• ENTRIES SUPPLIED:
- - - - - - -

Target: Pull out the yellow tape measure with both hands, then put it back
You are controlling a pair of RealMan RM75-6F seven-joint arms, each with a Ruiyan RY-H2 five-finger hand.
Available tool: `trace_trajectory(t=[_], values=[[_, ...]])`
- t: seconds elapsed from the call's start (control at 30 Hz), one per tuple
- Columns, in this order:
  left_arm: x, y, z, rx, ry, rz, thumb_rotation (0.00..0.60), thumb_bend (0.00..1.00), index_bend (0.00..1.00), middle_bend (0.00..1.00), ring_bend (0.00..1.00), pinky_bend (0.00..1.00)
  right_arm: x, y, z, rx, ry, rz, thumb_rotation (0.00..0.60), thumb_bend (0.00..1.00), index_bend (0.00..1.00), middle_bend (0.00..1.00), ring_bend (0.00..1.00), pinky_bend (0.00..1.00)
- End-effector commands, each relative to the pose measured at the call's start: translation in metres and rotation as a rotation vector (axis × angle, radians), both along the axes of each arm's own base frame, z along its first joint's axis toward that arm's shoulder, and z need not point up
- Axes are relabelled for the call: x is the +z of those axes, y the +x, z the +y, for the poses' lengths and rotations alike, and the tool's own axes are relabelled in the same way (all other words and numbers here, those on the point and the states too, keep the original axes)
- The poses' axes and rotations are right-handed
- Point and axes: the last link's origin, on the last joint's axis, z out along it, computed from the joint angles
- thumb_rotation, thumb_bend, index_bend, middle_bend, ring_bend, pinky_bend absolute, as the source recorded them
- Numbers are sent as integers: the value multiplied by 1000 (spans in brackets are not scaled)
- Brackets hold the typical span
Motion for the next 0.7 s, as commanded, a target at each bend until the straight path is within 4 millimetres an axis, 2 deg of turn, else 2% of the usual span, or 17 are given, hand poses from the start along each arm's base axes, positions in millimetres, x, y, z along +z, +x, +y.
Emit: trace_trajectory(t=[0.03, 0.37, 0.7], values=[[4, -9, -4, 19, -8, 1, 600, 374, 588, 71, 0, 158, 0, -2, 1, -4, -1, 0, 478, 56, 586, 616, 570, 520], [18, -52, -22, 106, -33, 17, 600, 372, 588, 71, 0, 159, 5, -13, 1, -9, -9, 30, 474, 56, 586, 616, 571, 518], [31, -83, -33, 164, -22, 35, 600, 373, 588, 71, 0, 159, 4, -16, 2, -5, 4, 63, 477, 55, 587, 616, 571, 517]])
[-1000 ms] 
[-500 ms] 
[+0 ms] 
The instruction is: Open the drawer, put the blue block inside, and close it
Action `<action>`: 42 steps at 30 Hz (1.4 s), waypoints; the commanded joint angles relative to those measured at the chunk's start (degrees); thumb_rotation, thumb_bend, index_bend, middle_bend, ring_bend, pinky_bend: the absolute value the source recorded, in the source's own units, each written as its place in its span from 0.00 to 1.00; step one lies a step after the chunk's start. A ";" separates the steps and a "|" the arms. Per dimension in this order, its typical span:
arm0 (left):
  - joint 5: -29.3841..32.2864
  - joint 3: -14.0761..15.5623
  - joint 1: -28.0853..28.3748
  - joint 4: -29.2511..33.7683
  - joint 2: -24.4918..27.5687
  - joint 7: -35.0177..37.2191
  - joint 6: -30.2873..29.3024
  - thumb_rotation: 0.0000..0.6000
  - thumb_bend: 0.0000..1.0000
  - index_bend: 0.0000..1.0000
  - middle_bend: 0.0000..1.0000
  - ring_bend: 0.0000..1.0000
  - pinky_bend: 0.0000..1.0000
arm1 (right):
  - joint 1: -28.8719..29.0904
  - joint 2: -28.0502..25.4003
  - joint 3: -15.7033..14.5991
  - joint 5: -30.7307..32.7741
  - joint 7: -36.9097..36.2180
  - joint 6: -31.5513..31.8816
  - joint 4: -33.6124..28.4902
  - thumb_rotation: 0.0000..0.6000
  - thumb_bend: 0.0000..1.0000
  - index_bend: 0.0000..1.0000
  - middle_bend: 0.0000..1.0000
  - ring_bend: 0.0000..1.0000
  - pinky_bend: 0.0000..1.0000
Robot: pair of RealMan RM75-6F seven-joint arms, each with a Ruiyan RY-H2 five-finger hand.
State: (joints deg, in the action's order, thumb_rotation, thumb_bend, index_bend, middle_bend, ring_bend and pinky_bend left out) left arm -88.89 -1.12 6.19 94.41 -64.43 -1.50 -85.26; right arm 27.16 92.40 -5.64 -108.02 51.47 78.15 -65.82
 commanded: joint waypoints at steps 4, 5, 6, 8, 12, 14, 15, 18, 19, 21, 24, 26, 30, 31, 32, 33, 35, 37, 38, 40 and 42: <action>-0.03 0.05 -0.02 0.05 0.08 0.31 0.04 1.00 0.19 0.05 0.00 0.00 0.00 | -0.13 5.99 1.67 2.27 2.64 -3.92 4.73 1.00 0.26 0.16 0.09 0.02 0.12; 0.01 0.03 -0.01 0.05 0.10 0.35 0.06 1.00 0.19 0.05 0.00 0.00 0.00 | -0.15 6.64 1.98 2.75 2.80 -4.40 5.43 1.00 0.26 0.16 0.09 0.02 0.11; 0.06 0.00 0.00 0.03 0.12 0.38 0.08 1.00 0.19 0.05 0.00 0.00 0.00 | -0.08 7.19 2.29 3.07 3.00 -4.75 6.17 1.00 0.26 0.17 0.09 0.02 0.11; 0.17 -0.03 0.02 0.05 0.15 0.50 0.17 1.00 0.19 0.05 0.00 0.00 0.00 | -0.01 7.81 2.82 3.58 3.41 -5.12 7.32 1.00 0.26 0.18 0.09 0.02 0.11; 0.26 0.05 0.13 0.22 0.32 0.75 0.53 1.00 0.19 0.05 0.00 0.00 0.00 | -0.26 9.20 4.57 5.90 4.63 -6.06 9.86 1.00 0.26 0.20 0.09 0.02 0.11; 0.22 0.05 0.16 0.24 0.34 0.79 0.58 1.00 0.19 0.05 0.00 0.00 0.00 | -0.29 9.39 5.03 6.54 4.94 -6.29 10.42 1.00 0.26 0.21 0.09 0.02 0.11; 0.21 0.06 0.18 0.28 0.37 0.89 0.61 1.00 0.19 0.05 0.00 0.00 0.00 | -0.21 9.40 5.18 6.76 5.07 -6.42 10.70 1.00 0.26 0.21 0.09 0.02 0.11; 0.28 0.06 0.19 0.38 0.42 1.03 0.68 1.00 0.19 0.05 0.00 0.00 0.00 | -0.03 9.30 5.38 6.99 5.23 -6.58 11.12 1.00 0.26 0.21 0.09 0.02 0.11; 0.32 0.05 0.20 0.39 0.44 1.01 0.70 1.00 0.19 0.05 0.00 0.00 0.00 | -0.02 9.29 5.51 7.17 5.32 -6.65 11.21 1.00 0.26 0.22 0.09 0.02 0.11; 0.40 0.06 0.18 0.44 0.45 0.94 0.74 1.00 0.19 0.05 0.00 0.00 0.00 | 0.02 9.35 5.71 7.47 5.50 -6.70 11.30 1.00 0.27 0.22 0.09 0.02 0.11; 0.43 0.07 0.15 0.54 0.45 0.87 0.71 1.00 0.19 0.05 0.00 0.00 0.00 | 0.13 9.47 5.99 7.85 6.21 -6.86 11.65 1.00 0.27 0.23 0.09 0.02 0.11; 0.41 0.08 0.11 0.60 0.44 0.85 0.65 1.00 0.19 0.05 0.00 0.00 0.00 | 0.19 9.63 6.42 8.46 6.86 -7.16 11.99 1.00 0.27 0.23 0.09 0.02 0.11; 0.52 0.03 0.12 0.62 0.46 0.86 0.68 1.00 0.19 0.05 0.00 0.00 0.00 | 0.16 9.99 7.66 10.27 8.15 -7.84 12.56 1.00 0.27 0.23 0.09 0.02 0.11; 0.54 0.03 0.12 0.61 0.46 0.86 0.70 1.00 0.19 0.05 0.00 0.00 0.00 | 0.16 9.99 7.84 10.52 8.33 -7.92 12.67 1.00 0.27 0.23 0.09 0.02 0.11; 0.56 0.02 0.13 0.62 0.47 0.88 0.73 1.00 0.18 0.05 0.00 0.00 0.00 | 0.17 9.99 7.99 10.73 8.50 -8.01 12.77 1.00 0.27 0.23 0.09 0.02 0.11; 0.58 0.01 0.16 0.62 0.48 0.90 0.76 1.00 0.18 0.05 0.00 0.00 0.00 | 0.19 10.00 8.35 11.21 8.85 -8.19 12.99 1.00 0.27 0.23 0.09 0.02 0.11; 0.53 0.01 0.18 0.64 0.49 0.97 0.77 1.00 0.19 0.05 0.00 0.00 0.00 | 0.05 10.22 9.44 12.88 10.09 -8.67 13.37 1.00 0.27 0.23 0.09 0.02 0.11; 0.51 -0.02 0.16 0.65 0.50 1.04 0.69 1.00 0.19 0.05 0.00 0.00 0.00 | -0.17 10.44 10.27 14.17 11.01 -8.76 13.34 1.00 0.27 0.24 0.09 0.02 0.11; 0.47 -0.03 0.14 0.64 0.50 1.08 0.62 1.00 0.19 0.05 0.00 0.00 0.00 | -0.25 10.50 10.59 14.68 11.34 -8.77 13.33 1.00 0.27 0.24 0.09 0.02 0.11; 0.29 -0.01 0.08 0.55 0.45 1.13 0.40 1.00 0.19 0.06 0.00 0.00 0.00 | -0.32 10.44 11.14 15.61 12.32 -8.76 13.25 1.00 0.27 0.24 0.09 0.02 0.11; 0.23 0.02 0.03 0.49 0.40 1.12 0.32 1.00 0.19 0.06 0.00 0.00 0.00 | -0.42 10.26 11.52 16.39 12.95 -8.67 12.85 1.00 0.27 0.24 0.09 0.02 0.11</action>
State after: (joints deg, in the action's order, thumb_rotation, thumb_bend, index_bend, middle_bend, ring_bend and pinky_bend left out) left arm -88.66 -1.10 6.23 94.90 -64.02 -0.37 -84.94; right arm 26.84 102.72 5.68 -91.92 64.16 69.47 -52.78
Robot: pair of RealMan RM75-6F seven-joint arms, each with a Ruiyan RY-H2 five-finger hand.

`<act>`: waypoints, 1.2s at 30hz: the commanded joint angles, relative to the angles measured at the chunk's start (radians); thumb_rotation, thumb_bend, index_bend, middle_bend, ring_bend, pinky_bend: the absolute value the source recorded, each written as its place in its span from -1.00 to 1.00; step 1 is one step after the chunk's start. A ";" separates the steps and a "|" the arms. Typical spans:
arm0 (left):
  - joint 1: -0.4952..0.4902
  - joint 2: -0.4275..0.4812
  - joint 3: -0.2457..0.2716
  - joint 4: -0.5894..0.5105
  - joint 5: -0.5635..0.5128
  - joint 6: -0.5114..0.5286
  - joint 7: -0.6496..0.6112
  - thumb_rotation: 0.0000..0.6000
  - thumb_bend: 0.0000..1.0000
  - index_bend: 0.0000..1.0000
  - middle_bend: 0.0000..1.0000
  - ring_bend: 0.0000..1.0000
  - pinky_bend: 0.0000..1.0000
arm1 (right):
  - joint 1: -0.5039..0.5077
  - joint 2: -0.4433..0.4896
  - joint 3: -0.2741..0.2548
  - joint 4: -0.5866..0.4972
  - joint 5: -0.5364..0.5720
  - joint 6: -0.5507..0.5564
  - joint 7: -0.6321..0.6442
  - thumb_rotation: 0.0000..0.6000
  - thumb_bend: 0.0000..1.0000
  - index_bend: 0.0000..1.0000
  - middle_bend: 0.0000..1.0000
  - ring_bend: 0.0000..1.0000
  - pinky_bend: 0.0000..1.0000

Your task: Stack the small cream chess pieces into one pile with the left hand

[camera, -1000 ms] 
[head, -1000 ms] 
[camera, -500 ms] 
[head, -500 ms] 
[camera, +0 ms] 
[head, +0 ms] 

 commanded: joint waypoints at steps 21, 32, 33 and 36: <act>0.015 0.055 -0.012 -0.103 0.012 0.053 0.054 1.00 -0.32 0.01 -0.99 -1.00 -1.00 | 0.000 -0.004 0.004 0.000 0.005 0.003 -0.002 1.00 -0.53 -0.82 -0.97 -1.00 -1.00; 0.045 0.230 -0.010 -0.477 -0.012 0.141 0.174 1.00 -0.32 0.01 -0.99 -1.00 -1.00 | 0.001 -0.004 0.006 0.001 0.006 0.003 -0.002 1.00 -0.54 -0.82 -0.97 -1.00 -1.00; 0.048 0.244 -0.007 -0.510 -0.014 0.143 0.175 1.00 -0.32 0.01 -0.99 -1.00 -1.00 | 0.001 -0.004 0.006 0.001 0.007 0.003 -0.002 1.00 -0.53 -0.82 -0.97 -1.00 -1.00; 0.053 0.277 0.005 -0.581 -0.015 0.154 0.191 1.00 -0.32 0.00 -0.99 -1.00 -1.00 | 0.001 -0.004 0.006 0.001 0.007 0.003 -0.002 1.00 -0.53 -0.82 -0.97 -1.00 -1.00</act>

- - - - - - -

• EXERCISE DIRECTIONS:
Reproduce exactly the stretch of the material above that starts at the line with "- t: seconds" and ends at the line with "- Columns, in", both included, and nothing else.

• RESPONSE AREA:
- t: seconds elapsed from the call's start (control at 30 Hz), one per tuple
- Columns, in this order:

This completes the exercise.